Plaintiff was rescued from Defendants’ home on July 23, 2008. She filed her original
complaint in this court on October 13, 2009, about 15 months after she was rescued. The first
amended complaint includes eight claims: (1) violations of Fair Labor Standards Act; (2) Involuntary
Servitude; (3) Trafficking with respect to Peonage, Slavery, Involuntary Servitude, or Forced Labor;
(4) Aliens Tort Claims Act; (5) Negligent Infliction of Emotional Distress; (6) Intentional Infliction of
Emotional Distress; (7) Conversion; and (8) Violations of California Labor Code.

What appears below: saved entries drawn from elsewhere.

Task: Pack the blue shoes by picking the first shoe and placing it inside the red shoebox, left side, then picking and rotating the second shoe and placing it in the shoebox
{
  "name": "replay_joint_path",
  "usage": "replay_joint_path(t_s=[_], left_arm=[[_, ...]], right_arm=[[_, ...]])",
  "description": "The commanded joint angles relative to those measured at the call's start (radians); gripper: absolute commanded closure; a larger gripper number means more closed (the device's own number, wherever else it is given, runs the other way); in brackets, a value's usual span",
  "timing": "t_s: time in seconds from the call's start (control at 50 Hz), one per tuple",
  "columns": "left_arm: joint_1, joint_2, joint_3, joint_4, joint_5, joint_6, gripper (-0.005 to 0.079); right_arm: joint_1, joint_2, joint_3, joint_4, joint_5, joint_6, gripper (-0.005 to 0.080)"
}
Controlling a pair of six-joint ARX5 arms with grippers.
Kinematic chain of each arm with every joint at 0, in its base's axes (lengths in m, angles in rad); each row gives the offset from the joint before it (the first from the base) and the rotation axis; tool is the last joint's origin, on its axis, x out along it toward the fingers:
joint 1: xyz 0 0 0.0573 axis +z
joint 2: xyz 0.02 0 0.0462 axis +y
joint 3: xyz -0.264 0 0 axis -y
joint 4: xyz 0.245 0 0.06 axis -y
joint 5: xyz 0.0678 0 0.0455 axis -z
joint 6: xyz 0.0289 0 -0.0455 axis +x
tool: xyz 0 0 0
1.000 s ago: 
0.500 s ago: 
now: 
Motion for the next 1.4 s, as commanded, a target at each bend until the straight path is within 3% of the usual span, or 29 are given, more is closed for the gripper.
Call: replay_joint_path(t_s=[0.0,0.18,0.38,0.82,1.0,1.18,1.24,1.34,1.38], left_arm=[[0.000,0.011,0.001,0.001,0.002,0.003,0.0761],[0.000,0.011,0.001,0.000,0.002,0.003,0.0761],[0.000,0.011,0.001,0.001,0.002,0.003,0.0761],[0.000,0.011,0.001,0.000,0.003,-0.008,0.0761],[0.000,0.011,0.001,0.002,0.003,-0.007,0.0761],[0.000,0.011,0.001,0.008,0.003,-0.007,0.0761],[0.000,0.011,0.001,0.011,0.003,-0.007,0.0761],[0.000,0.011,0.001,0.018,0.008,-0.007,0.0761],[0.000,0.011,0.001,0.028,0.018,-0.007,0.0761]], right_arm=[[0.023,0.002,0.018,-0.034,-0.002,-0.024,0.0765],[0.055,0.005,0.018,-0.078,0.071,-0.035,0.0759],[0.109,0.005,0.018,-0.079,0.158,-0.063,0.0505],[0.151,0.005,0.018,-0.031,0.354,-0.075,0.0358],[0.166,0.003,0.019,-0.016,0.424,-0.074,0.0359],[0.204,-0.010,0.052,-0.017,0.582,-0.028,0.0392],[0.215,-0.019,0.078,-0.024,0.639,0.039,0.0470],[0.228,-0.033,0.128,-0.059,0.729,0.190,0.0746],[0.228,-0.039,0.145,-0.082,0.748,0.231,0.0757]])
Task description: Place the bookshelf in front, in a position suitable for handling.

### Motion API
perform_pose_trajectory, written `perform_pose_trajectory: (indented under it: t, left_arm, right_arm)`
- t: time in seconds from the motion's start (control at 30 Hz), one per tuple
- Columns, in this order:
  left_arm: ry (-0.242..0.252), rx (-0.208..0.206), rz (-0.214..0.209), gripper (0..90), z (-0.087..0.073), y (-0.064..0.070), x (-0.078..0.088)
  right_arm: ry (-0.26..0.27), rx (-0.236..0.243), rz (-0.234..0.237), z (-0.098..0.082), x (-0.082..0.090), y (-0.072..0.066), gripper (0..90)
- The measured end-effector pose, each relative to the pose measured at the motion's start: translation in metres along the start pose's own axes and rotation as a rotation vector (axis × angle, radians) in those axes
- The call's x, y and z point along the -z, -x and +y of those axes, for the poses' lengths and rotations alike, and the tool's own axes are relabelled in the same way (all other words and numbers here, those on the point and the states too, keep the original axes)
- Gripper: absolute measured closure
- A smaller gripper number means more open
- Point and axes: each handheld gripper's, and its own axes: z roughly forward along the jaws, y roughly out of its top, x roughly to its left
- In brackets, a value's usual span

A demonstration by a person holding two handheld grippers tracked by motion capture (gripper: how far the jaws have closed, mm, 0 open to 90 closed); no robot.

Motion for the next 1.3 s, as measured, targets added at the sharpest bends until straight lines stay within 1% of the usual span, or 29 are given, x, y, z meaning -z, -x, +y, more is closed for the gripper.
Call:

Defendants moved to dismiss the Second, Third, Fifth, Sixth, and Seventh claims as precluded
by statutes of limitation. But Defendants incorrectly state the applicable statutes of limitation or
incorrectly apply them.
ARGUMENT
I. IN DECIDING MOTIONS UNDER RULE 12(B)(6), THIS COURT ACCEPTS ALL
MATERIAL ALLEGATIONS IN THE COMPLAINT AS TRUE
As Defendants concede, in evaluating a Rule 12(b)(6) motion, “the complaint is construed in
the light most favorable to the plaintiff . . . [and] the court must accept as true all material allegations
in the complaint, as well as reasonable inferences to be drawn from them.” Moving Brief, 2:13-24
(citation omitted). For purpose of this motion, all material allegations in the complaint are
incontestable.
II. 18 U.S.C. § 1595(A) EXPLICITLY PROVIDES PRIVATE CAUSES OF ACTION FOR
CLAIMS BROUGHT UNDER § 1584 AND § 1590
Defendants move to dismiss Plaintiff’s Second and Third causes of action, incorrectly alleging
that their statutory basis—18 U.S.C. § 1584 and § 1590—precludes private causes of action. Moving
Brief, 3:2-4:12. Section 1584 prohibits involuntary servitude and § 1590 prohibits “trafficking with
respect to peonage, slavery, involuntary servitude, or forced labor.”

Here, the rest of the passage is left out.